WHAT YOU ARE ASKED TO DO:
Print the data below exactly as it appears.

DATA SHOWN:
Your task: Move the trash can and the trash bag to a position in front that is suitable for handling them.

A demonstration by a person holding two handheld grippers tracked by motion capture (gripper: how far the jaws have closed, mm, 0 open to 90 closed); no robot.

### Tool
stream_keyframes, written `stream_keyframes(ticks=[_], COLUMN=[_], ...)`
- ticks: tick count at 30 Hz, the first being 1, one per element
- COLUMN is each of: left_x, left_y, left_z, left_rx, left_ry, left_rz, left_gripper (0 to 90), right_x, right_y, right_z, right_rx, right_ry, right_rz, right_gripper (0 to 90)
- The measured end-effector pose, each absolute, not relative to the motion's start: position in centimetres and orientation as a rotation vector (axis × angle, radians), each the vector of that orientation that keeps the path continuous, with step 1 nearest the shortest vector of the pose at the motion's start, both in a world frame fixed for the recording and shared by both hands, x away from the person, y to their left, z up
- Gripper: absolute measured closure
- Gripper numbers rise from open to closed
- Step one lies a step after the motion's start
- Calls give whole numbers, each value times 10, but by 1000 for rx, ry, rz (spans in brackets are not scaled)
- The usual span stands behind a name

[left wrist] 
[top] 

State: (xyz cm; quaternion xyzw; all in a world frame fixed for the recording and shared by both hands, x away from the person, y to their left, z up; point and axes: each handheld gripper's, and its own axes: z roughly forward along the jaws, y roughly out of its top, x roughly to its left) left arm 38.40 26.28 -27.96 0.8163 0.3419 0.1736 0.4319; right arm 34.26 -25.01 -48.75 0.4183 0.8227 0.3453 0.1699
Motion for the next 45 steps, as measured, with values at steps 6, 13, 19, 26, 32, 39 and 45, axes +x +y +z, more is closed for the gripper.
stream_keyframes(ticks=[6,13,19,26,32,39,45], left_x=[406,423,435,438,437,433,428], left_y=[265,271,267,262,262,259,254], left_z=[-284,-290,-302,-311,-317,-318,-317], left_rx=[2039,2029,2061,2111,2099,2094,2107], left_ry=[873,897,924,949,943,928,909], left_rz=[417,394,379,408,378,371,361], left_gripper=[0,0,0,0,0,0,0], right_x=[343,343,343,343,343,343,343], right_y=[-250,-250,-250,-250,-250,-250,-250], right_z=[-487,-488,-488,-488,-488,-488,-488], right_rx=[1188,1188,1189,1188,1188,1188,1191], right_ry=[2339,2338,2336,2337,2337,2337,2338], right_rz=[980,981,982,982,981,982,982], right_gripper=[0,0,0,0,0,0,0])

FINISHED TASK:
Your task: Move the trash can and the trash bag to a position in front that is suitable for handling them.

A demonstration by a person holding two handheld grippers tracked by motion capture (gripper: how far the jaws have closed, mm, 0 open to 90 closed); no robot.

### Tool
stream_keyframes, written `stream_keyframes(ticks=[_], COLUMN=[_], ...)`
- ticks: tick count at 30 Hz, the first being 1, one per element
- COLUMN is each of: left_x, left_y, left_z, left_rx, left_ry, left_rz, left_gripper (0 to 90), right_x, right_y, right_z, right_rx, right_ry, right_rz, right_gripper (0 to 90)
- The measured end-effector pose, each absolute, not relative to the motion's start: position in centimetres and orientation as a rotation vector (axis × angle, radians), each the vector of that orientation that keeps the path continuous, with step 1 nearest the shortest vector of the pose at the motion's start, both in a world frame fixed for the recording and shared by both hands, x away from the person, y to their left, z up
- Gripper: absolute measured closure
- Gripper numbers rise from open to closed
- Step one lies a step after the motion's start
- Calls give whole numbers, each value times 10, but by 1000 for rx, ry, rz (spans in brackets are not scaled)
- The usual span stands behind a name

[left wrist] 
[top] 

State: (xyz cm; quaternion xyzw; all in a world frame fixed for the recording and shared by both hands, x away from the person, y to their left, z up; point and axes: each handheld gripper's, and its own axes: z roughly forward along the jaws, y roughly out of its top, x roughly to its left) left arm 38.40 26.28 -27.96 0.8163 0.3419 0.1736 0.4319; right arm 34.26 -25.01 -48.75 0.4183 0.8227 0.3453 0.1699
Motion for the next 45 steps, as measured, with values at steps 6, 13, 19, 26, 32, 39 and 45, axes +x +y +z, more is closed for the gripper.
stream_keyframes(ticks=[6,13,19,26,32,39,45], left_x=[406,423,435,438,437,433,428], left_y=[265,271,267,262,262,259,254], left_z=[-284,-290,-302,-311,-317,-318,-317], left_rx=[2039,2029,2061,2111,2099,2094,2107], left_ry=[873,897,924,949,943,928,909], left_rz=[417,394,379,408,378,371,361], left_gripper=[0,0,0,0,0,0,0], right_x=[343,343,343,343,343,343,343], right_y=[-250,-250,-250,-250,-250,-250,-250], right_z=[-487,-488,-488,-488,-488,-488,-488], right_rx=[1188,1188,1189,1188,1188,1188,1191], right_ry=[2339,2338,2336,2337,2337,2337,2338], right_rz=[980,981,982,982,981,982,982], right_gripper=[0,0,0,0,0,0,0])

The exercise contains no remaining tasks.